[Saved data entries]
##########

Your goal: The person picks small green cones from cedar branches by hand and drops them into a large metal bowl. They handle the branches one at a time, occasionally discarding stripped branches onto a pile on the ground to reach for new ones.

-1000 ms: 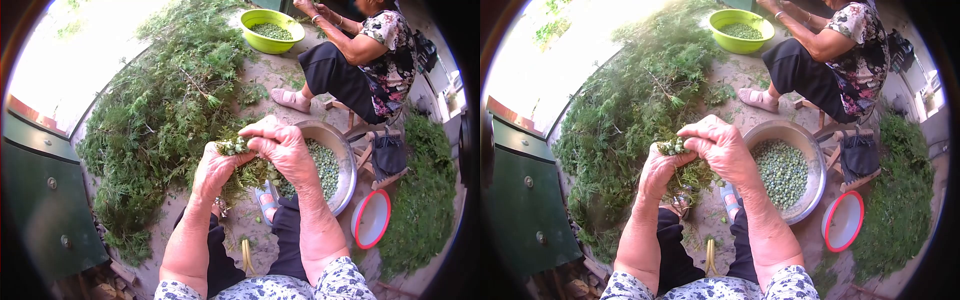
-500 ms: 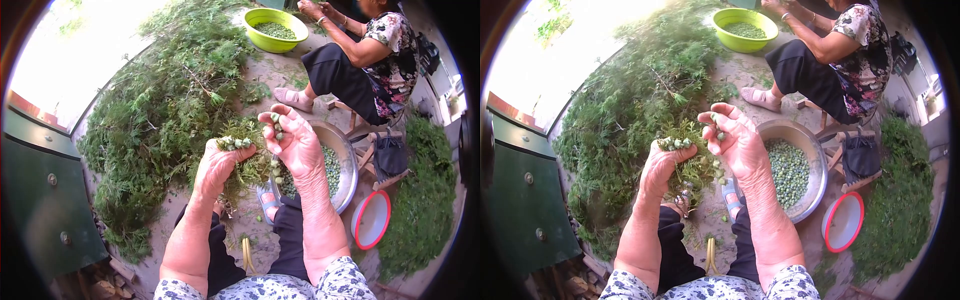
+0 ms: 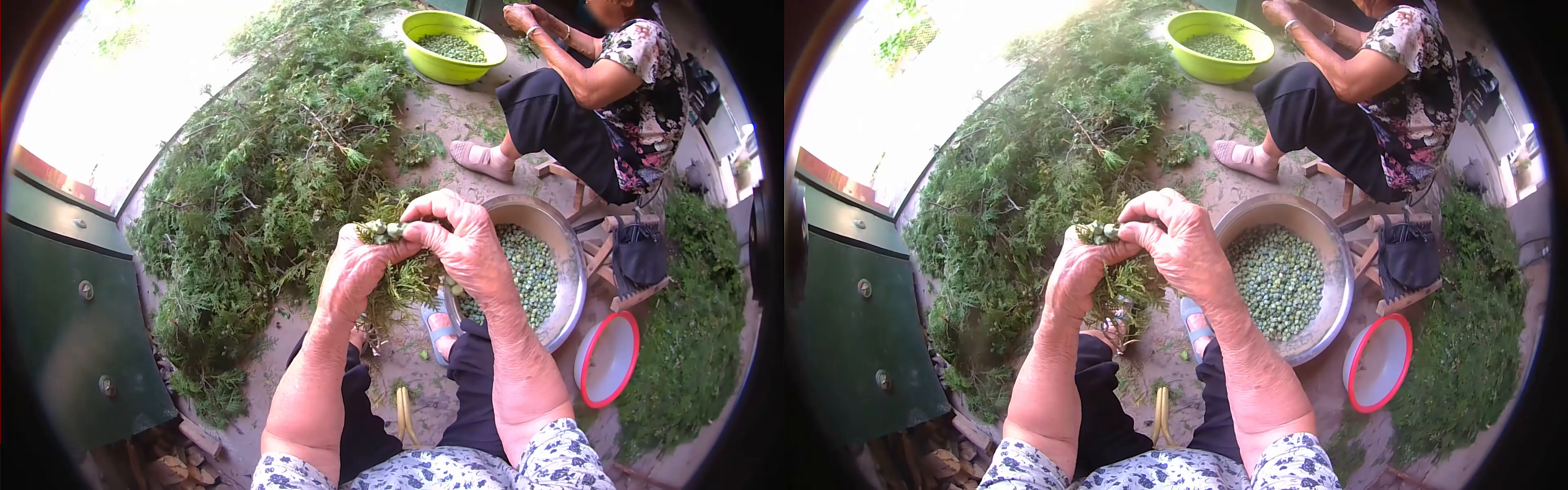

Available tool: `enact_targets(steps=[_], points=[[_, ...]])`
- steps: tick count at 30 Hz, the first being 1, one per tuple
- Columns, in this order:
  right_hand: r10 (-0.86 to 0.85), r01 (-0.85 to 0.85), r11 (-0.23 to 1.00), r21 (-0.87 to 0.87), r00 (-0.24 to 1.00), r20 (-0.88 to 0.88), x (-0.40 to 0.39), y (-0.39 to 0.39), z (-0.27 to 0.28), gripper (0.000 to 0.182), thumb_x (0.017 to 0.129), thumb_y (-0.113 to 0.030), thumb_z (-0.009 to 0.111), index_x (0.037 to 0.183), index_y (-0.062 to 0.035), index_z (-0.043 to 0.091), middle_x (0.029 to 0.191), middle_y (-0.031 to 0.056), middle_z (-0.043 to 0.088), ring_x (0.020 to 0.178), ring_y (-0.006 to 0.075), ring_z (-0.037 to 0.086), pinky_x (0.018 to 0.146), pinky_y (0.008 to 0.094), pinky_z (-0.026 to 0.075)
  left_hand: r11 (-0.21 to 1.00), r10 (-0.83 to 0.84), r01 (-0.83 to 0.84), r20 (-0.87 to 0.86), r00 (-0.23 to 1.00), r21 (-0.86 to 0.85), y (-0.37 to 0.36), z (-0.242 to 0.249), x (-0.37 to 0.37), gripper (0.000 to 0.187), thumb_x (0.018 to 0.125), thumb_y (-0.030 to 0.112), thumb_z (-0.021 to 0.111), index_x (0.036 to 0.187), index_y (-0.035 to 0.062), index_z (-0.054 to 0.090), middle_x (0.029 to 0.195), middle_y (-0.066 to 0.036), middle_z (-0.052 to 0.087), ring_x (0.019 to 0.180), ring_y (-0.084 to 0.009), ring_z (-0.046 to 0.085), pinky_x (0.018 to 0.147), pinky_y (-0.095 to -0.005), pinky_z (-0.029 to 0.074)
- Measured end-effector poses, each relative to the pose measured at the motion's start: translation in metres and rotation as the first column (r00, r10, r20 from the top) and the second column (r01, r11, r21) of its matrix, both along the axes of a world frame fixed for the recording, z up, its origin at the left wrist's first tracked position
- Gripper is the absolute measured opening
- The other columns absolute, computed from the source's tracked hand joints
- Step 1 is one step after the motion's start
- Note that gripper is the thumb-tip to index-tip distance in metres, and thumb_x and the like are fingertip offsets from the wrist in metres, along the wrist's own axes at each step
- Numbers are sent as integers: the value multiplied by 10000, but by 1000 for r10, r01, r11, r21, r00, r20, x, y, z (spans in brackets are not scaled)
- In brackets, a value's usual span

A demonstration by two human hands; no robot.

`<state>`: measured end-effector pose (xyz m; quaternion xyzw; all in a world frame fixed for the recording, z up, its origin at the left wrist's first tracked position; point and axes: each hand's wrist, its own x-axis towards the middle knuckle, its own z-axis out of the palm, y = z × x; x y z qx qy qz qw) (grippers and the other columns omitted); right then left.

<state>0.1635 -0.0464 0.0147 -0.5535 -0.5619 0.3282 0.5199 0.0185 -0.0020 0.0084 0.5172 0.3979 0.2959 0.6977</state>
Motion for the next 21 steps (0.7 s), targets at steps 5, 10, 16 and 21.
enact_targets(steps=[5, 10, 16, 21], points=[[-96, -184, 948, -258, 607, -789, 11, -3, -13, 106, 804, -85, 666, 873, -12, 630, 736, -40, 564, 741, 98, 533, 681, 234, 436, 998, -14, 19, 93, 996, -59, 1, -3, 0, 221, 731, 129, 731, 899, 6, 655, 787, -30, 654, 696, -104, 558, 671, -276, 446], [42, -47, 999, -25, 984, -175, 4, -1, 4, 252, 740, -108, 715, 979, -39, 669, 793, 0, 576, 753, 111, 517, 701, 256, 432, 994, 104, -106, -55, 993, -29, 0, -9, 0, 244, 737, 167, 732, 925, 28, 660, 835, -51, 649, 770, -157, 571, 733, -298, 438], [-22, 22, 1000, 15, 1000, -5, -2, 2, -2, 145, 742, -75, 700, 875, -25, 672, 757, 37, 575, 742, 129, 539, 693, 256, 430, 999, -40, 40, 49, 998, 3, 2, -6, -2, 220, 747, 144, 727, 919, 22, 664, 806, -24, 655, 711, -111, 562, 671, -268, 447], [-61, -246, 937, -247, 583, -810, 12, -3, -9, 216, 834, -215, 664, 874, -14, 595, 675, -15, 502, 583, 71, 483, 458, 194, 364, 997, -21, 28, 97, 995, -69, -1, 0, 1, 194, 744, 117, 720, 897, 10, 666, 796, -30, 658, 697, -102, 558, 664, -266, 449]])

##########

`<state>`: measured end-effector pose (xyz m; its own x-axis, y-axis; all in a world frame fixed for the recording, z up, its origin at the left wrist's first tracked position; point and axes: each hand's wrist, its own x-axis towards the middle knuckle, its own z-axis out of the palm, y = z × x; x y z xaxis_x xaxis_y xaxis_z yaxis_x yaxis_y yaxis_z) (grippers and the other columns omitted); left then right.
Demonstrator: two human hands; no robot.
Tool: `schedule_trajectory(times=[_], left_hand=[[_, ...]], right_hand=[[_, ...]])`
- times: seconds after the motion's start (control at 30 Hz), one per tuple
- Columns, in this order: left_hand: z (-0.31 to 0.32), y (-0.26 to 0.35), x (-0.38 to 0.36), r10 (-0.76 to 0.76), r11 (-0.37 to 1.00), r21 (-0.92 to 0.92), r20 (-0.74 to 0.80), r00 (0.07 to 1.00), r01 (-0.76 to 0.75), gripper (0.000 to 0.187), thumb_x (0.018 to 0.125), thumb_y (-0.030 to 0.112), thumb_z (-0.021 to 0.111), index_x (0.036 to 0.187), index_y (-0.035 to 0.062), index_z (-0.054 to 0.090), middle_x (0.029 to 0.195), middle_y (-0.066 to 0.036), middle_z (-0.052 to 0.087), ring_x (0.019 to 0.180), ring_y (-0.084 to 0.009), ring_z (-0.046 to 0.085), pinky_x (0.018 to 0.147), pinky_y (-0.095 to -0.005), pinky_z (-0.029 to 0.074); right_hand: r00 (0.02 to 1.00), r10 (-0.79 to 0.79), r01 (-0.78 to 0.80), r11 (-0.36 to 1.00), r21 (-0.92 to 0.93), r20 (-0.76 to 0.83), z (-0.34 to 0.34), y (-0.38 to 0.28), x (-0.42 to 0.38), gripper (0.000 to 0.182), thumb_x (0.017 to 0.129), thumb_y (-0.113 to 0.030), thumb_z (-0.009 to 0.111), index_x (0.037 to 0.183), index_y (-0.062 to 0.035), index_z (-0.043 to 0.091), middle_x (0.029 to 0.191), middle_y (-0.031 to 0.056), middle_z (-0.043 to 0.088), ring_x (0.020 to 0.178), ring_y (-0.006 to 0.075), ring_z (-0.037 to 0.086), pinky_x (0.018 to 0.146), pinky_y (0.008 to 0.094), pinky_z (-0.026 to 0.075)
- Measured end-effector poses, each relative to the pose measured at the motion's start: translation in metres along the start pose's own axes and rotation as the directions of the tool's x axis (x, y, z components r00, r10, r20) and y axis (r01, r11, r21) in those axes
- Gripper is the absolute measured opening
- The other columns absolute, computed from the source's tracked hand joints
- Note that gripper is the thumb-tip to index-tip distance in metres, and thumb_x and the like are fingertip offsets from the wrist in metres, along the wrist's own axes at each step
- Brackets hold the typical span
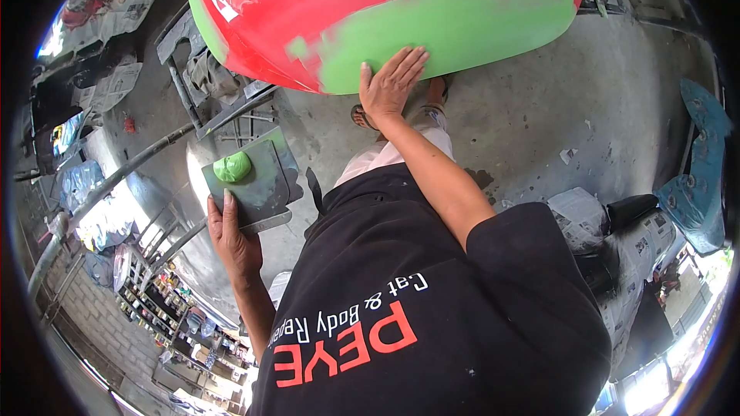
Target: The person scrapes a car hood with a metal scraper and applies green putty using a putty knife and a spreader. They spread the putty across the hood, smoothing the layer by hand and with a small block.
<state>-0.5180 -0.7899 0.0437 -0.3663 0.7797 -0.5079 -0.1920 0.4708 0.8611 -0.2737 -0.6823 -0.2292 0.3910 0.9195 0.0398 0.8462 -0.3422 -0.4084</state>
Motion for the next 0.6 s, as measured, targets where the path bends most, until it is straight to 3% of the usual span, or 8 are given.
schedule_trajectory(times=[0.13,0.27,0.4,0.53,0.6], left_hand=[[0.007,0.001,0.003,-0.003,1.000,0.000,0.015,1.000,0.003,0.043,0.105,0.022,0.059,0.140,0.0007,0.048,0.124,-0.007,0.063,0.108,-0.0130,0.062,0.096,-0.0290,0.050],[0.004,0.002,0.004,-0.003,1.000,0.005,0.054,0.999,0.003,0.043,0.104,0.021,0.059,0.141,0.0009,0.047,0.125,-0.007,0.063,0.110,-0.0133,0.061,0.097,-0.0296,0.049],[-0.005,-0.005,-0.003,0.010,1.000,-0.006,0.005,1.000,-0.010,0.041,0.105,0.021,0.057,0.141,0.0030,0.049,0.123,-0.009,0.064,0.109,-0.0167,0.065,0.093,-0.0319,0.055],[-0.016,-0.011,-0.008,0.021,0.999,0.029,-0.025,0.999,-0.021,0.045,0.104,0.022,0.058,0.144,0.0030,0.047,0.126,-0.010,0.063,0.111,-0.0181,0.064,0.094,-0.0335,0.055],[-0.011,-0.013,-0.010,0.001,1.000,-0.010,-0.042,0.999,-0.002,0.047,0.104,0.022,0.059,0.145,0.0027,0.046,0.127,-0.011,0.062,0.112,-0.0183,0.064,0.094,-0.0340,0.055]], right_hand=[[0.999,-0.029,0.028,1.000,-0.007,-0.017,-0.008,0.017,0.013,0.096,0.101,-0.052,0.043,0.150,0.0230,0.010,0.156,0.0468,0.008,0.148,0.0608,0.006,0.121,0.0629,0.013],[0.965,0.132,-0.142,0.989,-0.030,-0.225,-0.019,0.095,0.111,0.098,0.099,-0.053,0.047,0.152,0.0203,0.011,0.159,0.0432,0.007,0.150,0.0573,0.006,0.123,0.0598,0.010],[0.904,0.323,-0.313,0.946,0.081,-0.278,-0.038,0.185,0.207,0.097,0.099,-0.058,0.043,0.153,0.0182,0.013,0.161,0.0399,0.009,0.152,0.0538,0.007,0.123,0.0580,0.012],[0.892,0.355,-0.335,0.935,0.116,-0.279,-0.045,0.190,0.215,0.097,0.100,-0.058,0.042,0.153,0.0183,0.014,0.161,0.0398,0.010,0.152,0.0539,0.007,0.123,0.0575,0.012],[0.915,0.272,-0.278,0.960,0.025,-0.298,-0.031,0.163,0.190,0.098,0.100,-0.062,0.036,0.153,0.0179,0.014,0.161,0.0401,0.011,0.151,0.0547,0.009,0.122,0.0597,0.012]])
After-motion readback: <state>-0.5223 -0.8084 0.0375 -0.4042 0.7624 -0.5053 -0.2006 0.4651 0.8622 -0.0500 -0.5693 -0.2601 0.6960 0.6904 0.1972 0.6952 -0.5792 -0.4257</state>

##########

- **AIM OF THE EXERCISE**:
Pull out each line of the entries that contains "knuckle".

- **OUTPUT FOR THIS EXERCISE**:
`<state>`: measured end-effector pose (xyz m; quaternion xyzw; all in a world frame fixed for the recording, z up, its origin at the left wrist's first tracked position; point and axes: each hand's wrist, its own x-axis towards the middle knuckle, its own z-axis out of the palm, y = z × x; x y z qx qy qz qw) (grippers and the other columns omitted); right then left.
`<state>`: measured end-effector pose (xyz m; its own x-axis, y-axis; all in a world frame fixed for the recording, z up, its origin at the left wrist's first tracked position; point and axes: each hand's wrist, its own x-axis towards the middle knuckle, its own z-axis out of the palm, y = z × x; x y z xaxis_x xaxis_y xaxis_z yaxis_x yaxis_y yaxis_z) (grippers and the other columns omitted); left then right.

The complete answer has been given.